**Exercise:** Look through the material below for "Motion". Copy every line that contains it.

**Information supplied:**

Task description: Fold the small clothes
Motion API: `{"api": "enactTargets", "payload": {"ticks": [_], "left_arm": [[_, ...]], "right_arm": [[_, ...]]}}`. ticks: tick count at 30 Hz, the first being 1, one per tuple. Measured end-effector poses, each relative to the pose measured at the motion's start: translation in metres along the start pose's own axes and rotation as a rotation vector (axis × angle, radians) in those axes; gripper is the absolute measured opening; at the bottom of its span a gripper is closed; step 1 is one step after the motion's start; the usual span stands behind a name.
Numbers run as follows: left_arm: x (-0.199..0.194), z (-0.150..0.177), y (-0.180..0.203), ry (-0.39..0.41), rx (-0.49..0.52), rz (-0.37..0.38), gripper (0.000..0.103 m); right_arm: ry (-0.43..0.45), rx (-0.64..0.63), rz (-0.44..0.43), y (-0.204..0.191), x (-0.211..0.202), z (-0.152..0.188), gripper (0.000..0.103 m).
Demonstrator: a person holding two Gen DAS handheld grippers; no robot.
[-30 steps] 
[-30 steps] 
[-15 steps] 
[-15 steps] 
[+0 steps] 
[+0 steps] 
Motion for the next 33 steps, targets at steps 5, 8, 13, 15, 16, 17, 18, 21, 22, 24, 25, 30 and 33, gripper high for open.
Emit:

**Your response:**
Motion API: `{"api": "enactTargets", "payload": {"ticks": [_], "left_arm": [[_, ...]], "right_arm": [[_, ...]]}}`. ticks: tick count at 30 Hz, the first being 1, one per tuple. Measured end-effector poses, each relative to the pose measured at the motion's start: translation in metres along the start pose's own axes and rotation as a rotation vector (axis × angle, radians) in those axes; gripper is the absolute measured opening; at the bottom of its span a gripper is closed; step 1 is one step after the motion's start; the usual span stands behind a name.
Motion for the next 33 steps, targets at steps 5, 8, 13, 15, 16, 17, 18, 21, 22, 24, 25, 30 and 33, gripper high for open.

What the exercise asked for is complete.